車ではなく徒歩や自転車で来た人達が、外の様子を伺っている。
ゴロゴロと雷、ぽつぽつと雨が降り出していた。
仕方がない。両手にスーパーの袋をひっさげつつ、フードコートでしばらく時間稼ぎをしようと思うけれど、思うところは皆同じで、昼でもないのに満席。お盆ということもあるのだろうけれど。

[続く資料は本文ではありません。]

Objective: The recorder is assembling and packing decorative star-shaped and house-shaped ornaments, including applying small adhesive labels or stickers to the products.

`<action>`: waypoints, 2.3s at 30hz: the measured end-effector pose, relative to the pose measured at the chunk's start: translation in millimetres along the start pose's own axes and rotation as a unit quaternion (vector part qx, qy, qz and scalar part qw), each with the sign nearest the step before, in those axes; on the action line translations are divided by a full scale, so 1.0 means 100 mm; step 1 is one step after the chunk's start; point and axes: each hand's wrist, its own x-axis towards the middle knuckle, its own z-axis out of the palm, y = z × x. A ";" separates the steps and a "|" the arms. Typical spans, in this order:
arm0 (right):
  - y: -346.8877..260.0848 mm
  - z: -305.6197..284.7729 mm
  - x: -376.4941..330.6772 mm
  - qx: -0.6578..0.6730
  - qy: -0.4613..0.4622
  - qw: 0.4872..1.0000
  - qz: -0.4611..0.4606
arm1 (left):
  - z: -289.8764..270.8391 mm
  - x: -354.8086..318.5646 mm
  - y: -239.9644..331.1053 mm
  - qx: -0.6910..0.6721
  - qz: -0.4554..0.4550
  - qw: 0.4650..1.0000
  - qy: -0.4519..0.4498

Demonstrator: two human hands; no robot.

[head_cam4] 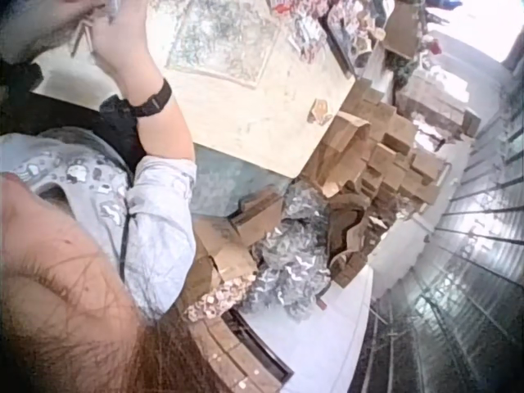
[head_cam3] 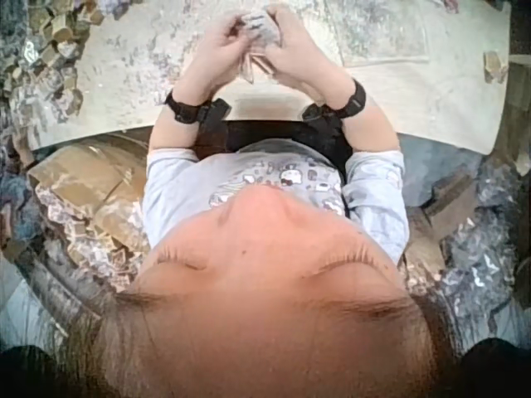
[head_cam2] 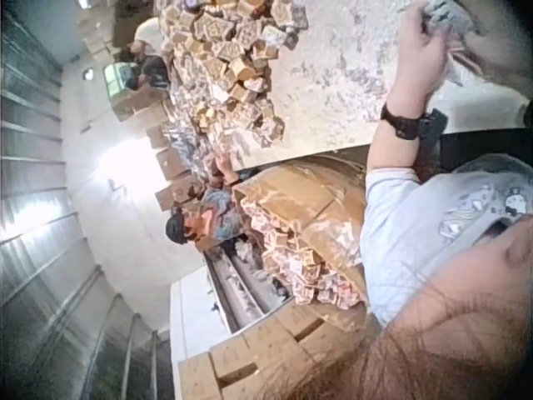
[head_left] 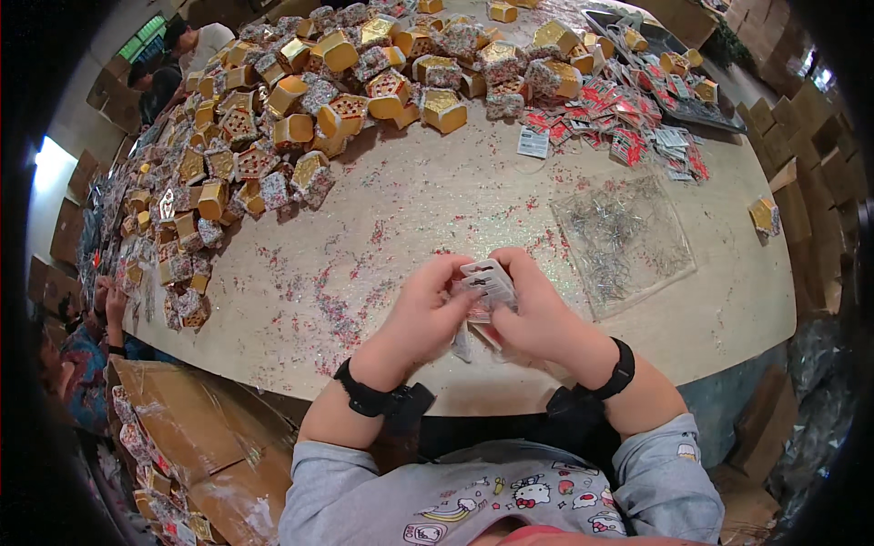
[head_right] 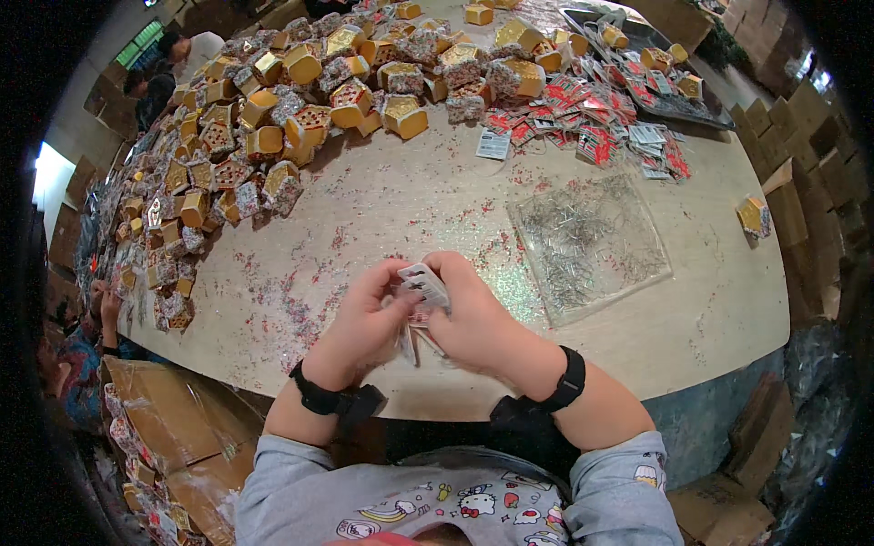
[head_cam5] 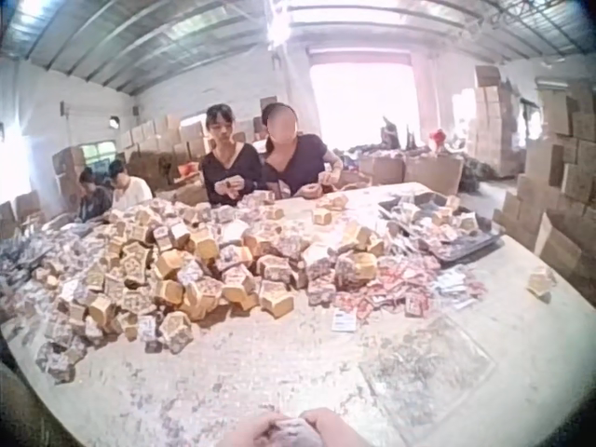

 腕に袋の紐が食い込み、ずらすと肌が赤く変色していた。こんな時に限って、醤油や油など買い込んでしまった私は大馬鹿だ。
30分から1時間でがらっと変わる天気に人々は振り回される。圧倒的な自然の力の前で人間は、どうしたって無力だ。

 あー・・
スタバの前を通り過ぎようとした時だ。見覚えのある横顔。
咄嗟に、名前が出て来ない。彼女は友人らしき同世代の女性と朗らかに談笑していた。
本屋まで辿り着き、あーと思い出す。あの人はMさんだ。大泉洋推しのー
子ども会の役員を一緒にし、お宅に遊びに行ったこともある。ランチだって。ただ、彼女の知り合いに出会った時に他人の振りをされたあの出来事で、私の中で膨らみ掛けていた期待はバッサリ裏切られ、そのまま疎遠になった苦い思い出。

 普段、記憶の底に埋まっている思い出したくもない出来事。
それは、ゲリラ豪雨のように突然やって来て、私の心をかき乱す。
ちょっとしたことでも、傷付いたことに変わりない。

「お久しぶり。」

 今、あの場に行き、笑顔でそう声を掛けたら彼女はどんな顔をするだろう。
他人の振りをするだろうか?
モール内に、外の雨の音は届かない。そろそろ、豪雨は過ぎ去っただろうか。